As I attempted to backtrack out of the bushes without further physical damage to my being, I heard the laughter. This wasn't the laughter of ghosts. It was quite familiar laughter. After carefully extracting myself from the clutches of the blackberry bushes, I walked back to the campfire and found all my sisters sitting on the ground, laughing their fool heads off. It was they who beat on the sides of the building, not the ghosts coming after me. My first inclination was to get mad, but I thought I'd get one up on them. I'd show them!

"I knew it was you all the time."

"No you didn't! You thought it was the ghosts!"

"There ain't no ghosts!"

"Then why were you afraid?"

"Why do you think I was afraid?"

They had a hard time answering for all their laughing. "Because you ran into them bushes like the devil was after you."

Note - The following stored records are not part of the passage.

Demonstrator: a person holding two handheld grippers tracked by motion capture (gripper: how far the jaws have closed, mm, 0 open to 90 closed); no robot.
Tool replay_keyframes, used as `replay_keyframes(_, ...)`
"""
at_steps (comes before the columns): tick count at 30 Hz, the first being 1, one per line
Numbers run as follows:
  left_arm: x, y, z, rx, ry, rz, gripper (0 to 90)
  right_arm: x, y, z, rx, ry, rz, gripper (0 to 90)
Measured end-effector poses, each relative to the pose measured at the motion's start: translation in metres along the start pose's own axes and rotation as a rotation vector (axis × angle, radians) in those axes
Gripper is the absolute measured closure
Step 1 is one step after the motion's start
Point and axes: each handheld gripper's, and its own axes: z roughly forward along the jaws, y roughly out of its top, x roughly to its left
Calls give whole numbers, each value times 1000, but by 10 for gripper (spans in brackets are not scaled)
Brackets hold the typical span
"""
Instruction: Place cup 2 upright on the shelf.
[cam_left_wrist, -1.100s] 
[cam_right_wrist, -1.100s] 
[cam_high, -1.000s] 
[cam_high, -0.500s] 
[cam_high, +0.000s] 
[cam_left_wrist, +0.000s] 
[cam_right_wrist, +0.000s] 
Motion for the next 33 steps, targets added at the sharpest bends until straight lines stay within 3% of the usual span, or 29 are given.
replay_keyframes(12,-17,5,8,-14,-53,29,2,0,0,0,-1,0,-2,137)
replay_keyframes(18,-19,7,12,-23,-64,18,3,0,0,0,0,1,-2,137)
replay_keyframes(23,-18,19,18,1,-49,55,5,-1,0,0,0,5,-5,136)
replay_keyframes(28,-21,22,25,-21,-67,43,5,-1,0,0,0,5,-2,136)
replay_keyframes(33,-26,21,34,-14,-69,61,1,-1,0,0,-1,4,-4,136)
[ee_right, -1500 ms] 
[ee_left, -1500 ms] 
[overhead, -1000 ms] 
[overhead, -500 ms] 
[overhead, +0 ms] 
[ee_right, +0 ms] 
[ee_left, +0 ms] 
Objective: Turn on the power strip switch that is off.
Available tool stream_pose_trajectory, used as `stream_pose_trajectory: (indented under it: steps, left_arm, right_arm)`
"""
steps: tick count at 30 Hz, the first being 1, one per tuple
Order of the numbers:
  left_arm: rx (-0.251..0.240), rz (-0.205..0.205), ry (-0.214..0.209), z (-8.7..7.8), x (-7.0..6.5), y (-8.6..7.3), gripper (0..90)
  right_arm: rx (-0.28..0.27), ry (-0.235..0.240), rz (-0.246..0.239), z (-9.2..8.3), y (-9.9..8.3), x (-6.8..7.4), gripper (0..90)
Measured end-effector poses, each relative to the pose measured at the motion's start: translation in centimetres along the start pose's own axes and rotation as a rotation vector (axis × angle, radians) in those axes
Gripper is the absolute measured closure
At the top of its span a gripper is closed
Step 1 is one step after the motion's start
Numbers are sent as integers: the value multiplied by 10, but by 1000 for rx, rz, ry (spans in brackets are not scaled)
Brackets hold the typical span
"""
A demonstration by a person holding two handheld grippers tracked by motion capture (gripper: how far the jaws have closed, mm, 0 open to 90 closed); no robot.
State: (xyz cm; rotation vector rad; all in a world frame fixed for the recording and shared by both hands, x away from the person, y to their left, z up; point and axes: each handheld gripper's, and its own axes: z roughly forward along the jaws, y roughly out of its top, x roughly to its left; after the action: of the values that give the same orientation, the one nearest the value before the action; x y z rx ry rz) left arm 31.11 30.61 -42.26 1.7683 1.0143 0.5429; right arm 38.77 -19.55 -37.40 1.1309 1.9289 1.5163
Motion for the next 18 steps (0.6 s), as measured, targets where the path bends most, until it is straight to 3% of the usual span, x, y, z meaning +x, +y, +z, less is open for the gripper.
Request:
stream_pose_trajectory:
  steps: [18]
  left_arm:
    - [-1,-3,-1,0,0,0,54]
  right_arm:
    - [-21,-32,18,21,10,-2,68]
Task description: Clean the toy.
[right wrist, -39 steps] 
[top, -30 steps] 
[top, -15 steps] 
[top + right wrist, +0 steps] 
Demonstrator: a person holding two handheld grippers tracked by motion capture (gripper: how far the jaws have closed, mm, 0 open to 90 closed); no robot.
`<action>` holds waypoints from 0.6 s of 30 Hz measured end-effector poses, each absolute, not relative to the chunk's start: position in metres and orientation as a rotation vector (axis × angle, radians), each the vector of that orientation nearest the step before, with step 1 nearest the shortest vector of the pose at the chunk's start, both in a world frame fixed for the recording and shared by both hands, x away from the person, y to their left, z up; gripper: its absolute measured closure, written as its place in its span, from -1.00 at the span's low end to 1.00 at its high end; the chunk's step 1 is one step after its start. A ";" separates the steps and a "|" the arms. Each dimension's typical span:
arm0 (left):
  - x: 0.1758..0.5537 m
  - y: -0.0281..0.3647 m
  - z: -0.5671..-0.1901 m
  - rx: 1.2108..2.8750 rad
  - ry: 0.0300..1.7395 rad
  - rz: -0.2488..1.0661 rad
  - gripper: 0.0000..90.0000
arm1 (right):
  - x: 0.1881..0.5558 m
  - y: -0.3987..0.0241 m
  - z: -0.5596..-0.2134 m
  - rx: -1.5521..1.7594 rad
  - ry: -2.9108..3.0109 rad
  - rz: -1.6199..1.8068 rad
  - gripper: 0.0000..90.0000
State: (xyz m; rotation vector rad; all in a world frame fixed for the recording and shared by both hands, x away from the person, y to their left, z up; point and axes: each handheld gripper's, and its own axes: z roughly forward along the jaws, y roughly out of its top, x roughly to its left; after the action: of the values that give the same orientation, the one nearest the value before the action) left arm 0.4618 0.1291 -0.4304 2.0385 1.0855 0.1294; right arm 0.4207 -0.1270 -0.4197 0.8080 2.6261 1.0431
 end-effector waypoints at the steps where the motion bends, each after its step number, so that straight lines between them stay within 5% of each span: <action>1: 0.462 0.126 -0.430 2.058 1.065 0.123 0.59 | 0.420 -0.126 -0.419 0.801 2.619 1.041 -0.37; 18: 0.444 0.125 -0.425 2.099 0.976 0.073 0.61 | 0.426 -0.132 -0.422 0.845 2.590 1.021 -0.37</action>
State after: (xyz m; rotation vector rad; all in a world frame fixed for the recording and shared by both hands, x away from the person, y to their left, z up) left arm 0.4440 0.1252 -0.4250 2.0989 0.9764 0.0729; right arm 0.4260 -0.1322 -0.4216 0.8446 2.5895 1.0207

"I'll prove there aren't any ghosts. You're nuts if you think there's ghosts in there." I walked back through the door of the building, carefully made my way up the half rotten stairway again and threw the handful of rocks I scooped up outside the door at my sisters below. When they yelled at me, I told them, "Come up and get me if you're not too chicken! But don't forget the ghosts! They like girls! They'll eat you for supper!" Needless to say, none of them found the courage to enter the gaping mouth of the haunted place. And they never again went into the old building when I'd gone in first. They knew I'd be waiting somewhere in the dark to scare them half to death, as they had scared me.